Christopher-Sheldrake

Christopher Sheldrake

L’Incendiaire starts off with a mix of wood smoke along with a hint of sharp acridness. The opening seemed to promise what the snippet had implied. Before L’Incendiaire can get too far afield it is firmly pulled back to the middle of the road by the presence of the oud. Myrrh is present also in what has become one of oud’s favorite perfume partners. Here is where I would have hoped for something different to skew this fairly common combination. M. Sheldrake lets the myrrh and oud smolder for hours before fading away.

L’Incendiaire has 10-12 hour longevity and very modest sillage. It is a pure parfum strength which accounts for the longevity and the sillage.

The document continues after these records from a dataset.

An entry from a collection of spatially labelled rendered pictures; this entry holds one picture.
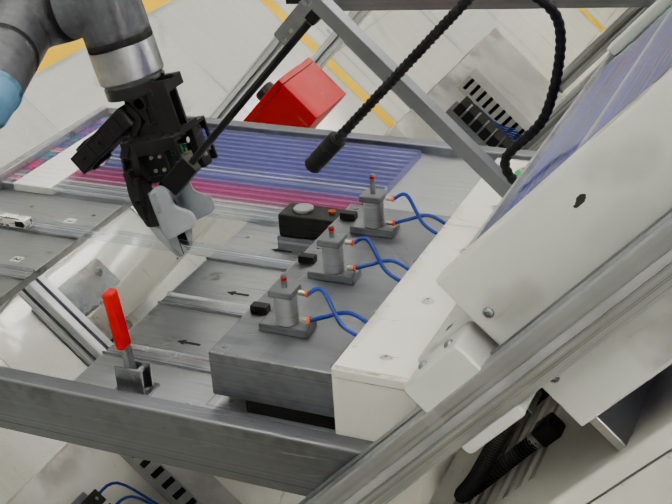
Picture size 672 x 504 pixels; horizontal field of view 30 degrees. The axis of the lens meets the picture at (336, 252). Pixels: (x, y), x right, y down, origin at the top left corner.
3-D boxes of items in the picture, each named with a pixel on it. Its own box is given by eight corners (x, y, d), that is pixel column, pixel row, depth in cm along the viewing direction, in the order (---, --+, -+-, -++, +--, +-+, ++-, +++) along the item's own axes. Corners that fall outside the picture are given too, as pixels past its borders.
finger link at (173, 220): (201, 261, 143) (178, 186, 140) (159, 266, 146) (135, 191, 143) (215, 251, 145) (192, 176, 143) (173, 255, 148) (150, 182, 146)
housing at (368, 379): (339, 498, 114) (329, 365, 108) (497, 262, 154) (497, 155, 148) (422, 516, 111) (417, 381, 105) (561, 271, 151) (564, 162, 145)
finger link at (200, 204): (221, 246, 147) (193, 175, 143) (179, 250, 149) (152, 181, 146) (233, 233, 149) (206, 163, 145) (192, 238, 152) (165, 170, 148)
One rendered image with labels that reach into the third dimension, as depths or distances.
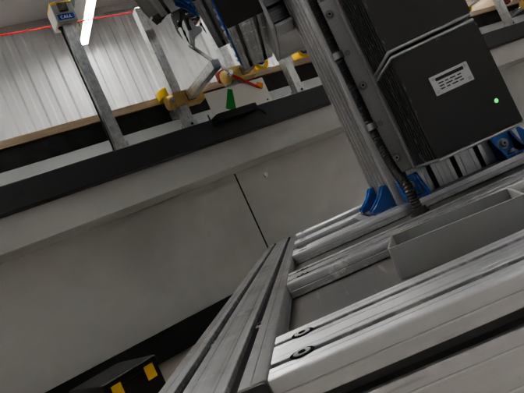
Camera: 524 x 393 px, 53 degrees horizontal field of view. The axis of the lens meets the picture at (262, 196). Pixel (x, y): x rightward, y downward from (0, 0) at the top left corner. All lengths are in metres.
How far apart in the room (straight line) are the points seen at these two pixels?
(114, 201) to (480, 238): 1.38
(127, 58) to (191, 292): 8.42
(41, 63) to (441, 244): 9.56
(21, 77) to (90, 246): 8.00
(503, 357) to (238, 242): 1.77
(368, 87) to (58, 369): 1.31
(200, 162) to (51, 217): 0.52
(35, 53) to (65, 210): 8.38
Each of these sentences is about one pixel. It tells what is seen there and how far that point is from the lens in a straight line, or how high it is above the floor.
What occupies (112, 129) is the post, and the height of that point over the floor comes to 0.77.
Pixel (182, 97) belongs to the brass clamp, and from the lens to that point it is 1.87.
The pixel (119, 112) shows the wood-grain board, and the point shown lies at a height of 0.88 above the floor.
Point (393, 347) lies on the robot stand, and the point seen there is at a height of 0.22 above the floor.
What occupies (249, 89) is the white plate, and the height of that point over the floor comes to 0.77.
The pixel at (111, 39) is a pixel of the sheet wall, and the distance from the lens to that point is 10.23.
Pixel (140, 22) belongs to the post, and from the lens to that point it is 1.97.
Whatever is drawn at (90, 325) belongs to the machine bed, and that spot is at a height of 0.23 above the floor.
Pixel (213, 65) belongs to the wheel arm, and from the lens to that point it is 1.68.
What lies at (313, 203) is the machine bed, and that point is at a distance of 2.24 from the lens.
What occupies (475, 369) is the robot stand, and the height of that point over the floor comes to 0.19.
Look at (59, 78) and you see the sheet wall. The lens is 9.82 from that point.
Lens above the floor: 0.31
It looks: 2 degrees up
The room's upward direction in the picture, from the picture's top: 24 degrees counter-clockwise
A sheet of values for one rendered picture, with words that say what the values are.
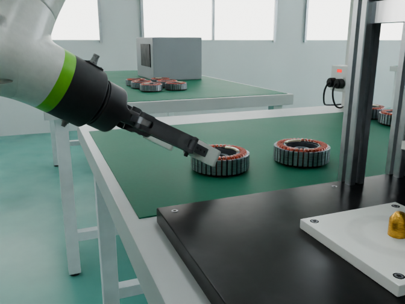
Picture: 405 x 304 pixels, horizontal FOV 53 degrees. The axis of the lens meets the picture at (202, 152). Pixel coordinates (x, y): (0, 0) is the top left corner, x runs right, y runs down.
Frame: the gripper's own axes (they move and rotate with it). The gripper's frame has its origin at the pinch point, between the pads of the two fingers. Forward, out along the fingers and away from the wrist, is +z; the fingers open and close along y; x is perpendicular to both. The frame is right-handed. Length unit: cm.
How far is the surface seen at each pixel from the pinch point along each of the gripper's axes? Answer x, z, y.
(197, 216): 8.8, -9.3, -19.8
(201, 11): -178, 199, 355
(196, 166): 2.4, 2.5, -0.7
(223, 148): -3.2, 8.7, 1.2
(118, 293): 49, 37, 52
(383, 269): 5.0, -5.2, -42.2
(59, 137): 12, 15, 100
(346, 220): 1.6, 0.5, -33.5
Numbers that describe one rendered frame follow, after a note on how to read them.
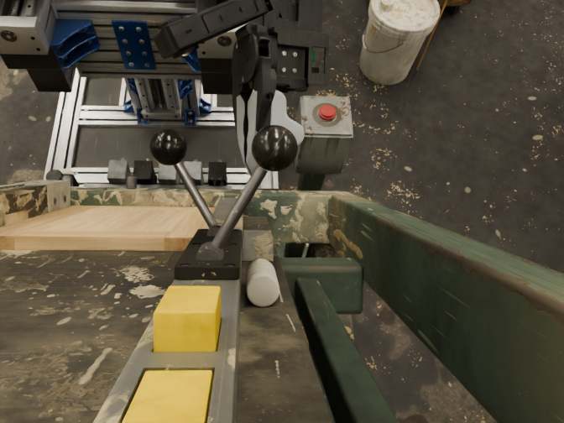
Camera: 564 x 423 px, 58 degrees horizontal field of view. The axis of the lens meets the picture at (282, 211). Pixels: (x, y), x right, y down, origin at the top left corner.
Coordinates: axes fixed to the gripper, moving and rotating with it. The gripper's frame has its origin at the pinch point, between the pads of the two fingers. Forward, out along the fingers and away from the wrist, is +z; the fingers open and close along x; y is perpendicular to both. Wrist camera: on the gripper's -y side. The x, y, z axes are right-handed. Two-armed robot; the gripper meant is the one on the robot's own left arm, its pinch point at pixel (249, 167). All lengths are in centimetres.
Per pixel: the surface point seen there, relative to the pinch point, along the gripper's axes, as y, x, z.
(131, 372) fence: -16.1, -28.8, 8.1
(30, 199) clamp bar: -23, 47, 7
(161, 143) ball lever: -9.0, 1.1, -2.3
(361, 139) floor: 108, 146, -9
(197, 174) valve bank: 14, 75, 4
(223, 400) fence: -13.2, -32.8, 8.1
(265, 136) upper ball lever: -3.7, -13.3, -2.8
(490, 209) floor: 151, 111, 20
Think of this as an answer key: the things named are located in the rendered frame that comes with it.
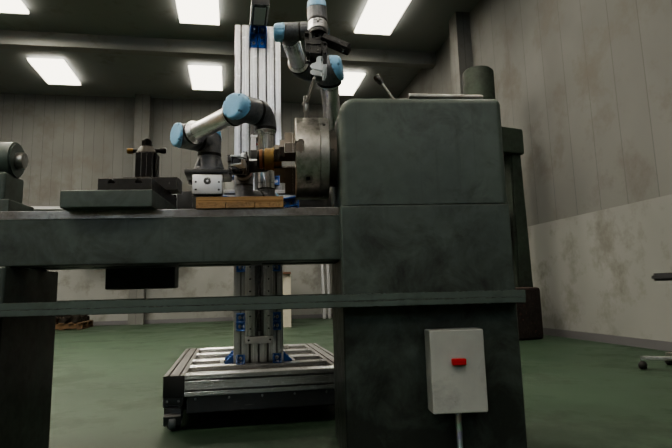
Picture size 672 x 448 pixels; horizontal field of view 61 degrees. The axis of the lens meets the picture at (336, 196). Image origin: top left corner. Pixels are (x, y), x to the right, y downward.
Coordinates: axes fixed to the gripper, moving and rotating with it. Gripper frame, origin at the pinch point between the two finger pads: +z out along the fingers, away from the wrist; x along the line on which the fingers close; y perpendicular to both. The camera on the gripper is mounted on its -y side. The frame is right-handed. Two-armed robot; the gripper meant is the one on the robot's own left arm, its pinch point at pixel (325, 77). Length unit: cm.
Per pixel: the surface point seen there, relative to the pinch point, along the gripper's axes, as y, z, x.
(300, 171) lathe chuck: 9.5, 31.3, -13.4
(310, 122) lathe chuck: 5.4, 12.2, -11.2
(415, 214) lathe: -30, 50, -10
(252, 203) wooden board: 26, 44, -12
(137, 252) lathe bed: 65, 59, -18
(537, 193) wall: -288, -145, -438
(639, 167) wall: -305, -95, -269
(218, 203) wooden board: 38, 44, -12
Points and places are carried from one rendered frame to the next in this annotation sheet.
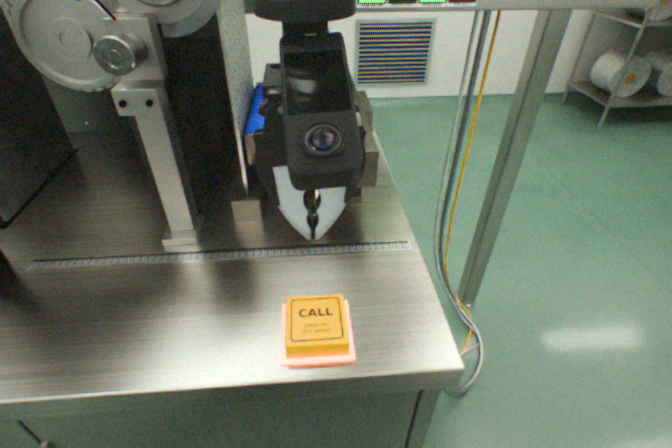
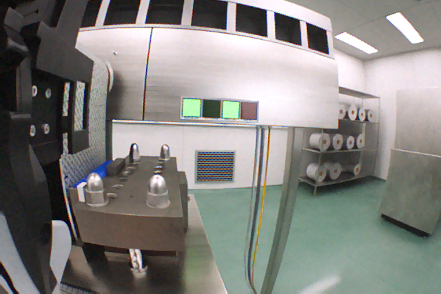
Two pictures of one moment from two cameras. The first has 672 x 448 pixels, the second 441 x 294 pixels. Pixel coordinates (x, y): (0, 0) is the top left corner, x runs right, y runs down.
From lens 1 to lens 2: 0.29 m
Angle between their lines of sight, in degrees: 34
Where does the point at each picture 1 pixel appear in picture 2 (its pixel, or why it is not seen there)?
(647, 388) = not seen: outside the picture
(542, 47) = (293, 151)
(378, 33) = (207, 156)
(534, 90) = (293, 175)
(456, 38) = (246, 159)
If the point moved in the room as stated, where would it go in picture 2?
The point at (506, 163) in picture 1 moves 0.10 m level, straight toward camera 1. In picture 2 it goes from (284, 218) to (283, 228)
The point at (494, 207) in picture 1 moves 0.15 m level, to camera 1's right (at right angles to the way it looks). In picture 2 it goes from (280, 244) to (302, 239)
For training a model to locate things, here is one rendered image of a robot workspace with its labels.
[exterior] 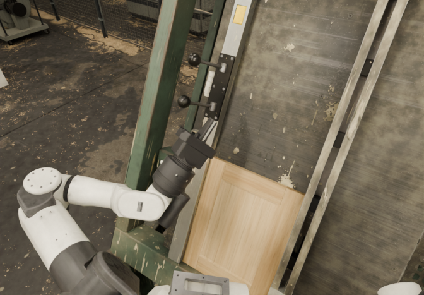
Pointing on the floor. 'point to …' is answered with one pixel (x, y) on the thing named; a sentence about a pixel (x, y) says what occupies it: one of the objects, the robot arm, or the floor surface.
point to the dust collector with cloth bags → (17, 11)
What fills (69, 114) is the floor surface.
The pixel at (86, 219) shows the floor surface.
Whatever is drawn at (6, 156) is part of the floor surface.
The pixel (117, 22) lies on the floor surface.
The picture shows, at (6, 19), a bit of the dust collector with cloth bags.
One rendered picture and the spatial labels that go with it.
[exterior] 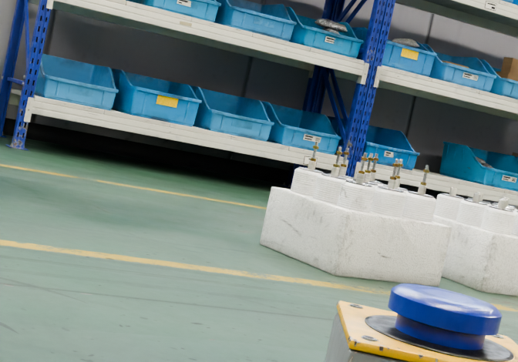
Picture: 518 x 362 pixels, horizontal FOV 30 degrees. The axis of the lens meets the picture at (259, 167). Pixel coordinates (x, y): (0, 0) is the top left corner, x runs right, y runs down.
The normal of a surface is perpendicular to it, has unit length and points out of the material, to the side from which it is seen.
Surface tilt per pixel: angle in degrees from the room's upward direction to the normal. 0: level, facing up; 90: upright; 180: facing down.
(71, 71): 86
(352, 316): 0
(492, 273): 90
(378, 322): 0
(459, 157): 93
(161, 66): 90
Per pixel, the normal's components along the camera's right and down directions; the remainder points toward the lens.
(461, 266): -0.86, -0.15
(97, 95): 0.41, 0.22
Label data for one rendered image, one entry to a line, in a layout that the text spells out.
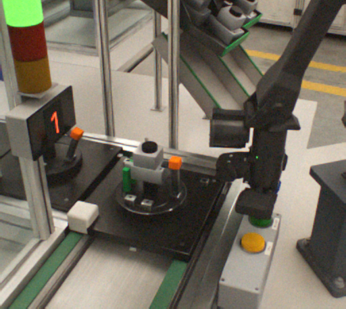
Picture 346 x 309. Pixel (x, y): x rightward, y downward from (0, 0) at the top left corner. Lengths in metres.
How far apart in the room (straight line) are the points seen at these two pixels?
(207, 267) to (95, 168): 0.36
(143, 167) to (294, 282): 0.36
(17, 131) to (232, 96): 0.64
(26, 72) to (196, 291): 0.43
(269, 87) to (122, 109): 0.84
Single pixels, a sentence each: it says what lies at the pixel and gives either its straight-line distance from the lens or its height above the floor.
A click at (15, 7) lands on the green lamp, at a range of 0.68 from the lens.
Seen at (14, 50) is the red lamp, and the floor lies 1.33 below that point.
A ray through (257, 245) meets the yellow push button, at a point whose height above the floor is 0.97.
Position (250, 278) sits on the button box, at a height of 0.96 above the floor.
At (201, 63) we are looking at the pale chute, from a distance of 1.19.
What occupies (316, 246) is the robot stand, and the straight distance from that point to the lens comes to 0.99.
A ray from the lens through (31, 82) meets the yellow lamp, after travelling 0.72.
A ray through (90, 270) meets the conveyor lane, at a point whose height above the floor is 0.92.
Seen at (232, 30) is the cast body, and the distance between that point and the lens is 1.08.
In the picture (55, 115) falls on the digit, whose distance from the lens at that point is 0.76.
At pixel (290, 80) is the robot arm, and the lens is 0.76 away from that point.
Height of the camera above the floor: 1.56
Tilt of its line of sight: 31 degrees down
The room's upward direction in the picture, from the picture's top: straight up
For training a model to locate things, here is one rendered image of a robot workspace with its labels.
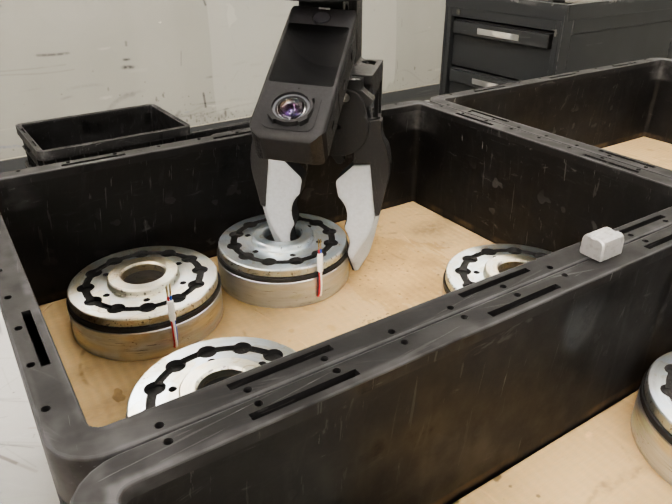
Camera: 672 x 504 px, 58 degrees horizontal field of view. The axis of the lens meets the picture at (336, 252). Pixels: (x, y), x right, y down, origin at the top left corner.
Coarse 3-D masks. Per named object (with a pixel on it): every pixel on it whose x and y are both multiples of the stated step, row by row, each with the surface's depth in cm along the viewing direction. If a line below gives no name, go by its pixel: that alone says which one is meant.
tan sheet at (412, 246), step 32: (384, 224) 58; (416, 224) 58; (448, 224) 58; (384, 256) 52; (416, 256) 52; (448, 256) 52; (352, 288) 48; (384, 288) 48; (416, 288) 48; (64, 320) 44; (224, 320) 44; (256, 320) 44; (288, 320) 44; (320, 320) 44; (352, 320) 44; (64, 352) 41; (96, 384) 38; (128, 384) 38; (96, 416) 35
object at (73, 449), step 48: (192, 144) 47; (528, 144) 49; (0, 240) 33; (624, 240) 33; (0, 288) 29; (480, 288) 29; (48, 336) 25; (336, 336) 25; (384, 336) 25; (48, 384) 23; (240, 384) 23; (48, 432) 20; (96, 432) 20; (144, 432) 20
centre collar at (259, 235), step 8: (264, 224) 49; (296, 224) 49; (304, 224) 49; (256, 232) 48; (264, 232) 48; (296, 232) 49; (304, 232) 48; (312, 232) 48; (256, 240) 47; (264, 240) 47; (296, 240) 47; (304, 240) 47; (312, 240) 48; (264, 248) 46; (272, 248) 46; (280, 248) 46; (288, 248) 46; (296, 248) 46; (304, 248) 47
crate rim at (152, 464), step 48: (528, 288) 29; (576, 288) 29; (432, 336) 25; (480, 336) 26; (288, 384) 23; (336, 384) 24; (192, 432) 20; (240, 432) 20; (96, 480) 19; (144, 480) 19
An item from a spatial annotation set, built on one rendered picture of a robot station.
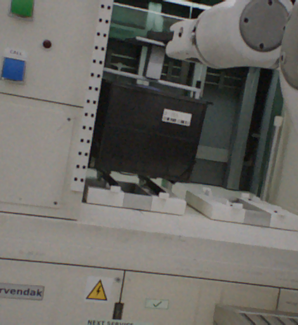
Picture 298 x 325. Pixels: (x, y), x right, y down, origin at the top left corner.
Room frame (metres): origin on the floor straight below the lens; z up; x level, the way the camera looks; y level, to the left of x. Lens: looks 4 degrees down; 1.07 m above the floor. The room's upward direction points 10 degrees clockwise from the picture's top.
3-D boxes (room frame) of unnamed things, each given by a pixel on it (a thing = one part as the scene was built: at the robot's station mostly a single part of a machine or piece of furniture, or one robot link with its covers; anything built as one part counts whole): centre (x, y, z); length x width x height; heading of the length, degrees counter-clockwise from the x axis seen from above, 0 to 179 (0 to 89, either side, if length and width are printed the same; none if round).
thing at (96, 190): (1.30, 0.04, 0.89); 0.22 x 0.21 x 0.04; 14
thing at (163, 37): (0.91, -0.01, 1.19); 0.08 x 0.06 x 0.01; 74
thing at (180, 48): (0.89, -0.05, 1.19); 0.11 x 0.10 x 0.07; 14
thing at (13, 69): (0.95, 0.24, 1.10); 0.03 x 0.02 x 0.03; 104
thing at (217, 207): (1.37, -0.22, 0.89); 0.22 x 0.21 x 0.04; 14
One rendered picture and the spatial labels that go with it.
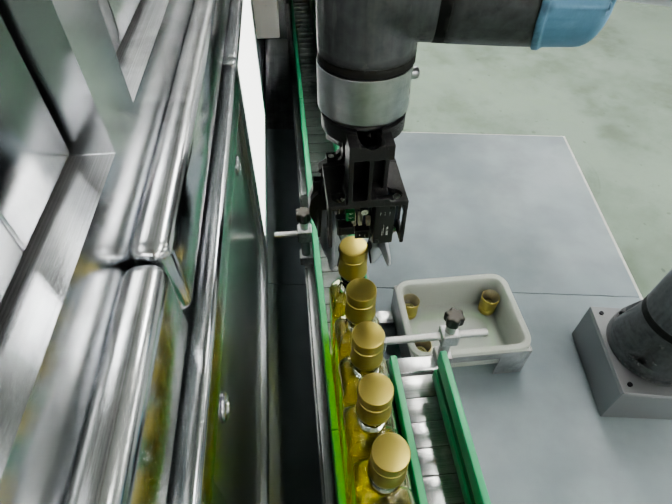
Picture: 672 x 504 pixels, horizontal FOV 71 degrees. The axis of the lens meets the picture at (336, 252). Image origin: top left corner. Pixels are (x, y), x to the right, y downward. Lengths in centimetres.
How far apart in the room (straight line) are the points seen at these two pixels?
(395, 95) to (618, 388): 70
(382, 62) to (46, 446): 29
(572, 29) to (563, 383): 75
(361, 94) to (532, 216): 97
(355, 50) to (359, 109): 4
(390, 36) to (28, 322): 27
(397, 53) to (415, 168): 102
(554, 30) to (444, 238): 85
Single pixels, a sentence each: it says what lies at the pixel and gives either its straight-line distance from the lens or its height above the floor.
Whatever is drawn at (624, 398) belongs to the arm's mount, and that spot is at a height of 82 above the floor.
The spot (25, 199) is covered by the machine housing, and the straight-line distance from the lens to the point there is 23.
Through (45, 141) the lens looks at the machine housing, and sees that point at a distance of 25.
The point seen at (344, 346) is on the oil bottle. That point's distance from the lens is 57.
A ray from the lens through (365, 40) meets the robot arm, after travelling 35.
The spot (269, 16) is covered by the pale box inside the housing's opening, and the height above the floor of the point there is 106.
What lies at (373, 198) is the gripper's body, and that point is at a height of 130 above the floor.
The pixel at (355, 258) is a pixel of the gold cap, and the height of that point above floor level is 117.
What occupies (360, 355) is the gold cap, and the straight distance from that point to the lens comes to 49.
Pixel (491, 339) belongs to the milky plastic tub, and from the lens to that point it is 99.
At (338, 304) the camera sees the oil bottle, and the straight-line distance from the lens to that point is 60.
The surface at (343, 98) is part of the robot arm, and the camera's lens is 37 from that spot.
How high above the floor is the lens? 157
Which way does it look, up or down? 48 degrees down
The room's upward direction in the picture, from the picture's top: straight up
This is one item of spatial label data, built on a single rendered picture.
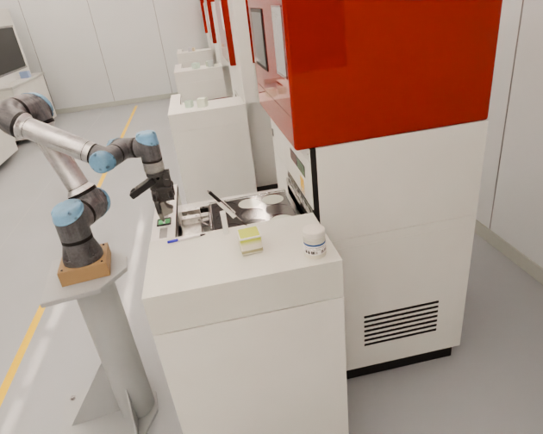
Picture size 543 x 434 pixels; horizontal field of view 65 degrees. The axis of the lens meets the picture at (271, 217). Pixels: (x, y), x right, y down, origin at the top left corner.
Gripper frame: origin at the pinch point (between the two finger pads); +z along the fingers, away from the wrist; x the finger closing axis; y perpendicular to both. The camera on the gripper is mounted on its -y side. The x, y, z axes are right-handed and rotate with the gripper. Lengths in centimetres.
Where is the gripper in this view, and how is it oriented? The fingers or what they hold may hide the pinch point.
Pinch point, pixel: (161, 219)
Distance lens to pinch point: 176.9
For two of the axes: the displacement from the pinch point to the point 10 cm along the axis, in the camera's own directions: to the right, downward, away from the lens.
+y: 9.8, -1.8, 1.1
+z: 1.1, 8.8, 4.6
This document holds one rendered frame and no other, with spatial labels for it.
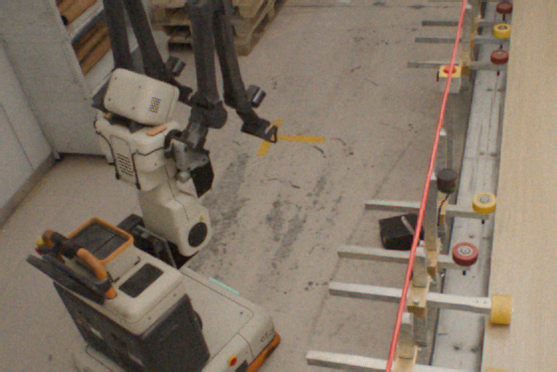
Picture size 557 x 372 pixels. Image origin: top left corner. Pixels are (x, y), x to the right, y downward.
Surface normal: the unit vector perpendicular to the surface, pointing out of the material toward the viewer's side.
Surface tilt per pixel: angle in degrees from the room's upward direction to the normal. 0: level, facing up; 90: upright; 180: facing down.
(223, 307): 0
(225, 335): 0
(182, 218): 90
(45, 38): 90
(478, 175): 0
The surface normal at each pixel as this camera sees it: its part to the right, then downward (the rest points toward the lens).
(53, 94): -0.25, 0.67
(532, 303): -0.11, -0.74
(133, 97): -0.52, -0.07
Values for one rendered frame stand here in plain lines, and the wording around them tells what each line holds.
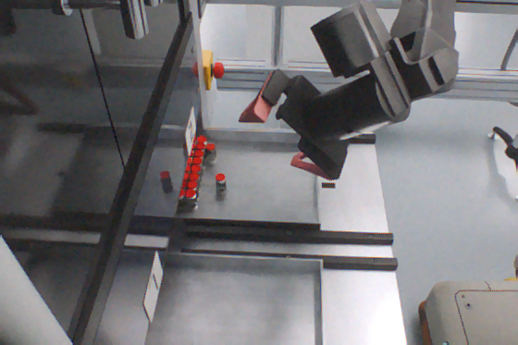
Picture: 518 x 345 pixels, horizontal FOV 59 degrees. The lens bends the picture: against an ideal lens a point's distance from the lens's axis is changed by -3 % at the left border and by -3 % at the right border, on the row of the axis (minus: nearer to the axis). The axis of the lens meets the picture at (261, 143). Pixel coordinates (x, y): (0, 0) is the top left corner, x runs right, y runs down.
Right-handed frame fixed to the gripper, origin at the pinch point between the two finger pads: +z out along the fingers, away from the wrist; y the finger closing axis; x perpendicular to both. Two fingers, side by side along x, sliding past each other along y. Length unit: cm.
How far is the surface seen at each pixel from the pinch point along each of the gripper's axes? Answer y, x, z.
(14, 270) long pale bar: -21.7, -30.8, -24.4
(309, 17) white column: 50, 149, 105
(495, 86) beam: 105, 119, 33
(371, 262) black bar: 35.6, 1.4, 10.9
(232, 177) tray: 15.8, 12.4, 37.4
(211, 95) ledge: 8, 37, 54
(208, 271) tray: 16.0, -10.2, 30.1
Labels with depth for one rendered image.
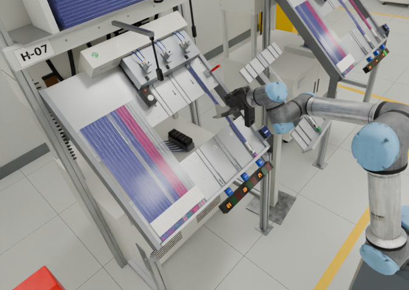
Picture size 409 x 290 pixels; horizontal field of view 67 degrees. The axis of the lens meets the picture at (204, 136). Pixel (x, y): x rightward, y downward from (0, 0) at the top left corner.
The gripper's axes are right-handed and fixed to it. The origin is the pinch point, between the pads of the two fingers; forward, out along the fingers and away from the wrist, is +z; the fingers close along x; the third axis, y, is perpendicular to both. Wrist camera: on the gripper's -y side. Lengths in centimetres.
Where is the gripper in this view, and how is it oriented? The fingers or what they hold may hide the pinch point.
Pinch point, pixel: (224, 110)
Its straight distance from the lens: 141.8
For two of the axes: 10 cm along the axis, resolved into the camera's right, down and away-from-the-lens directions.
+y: -4.7, -8.5, -2.3
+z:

Am I happy that I got a new darker Serge Lutens? Yes I am. Am I happy it is an oud fragrance? Yes I am. Do I wish for a little more risk taking? Yes I do.

The bottom line is L’Incendiaire is an oud perfume that fully lives up to the Serge Lutens aesthetic. It just seems that other perfume houses got to this one first and did it as well or better. I am happy to have a small decant of it but this is not one that will join the other bell jars in my collection. If you like smoky oud fragrances I think you will like L’Incendiaire.

Disclosure: This review was based on a decant I purchased.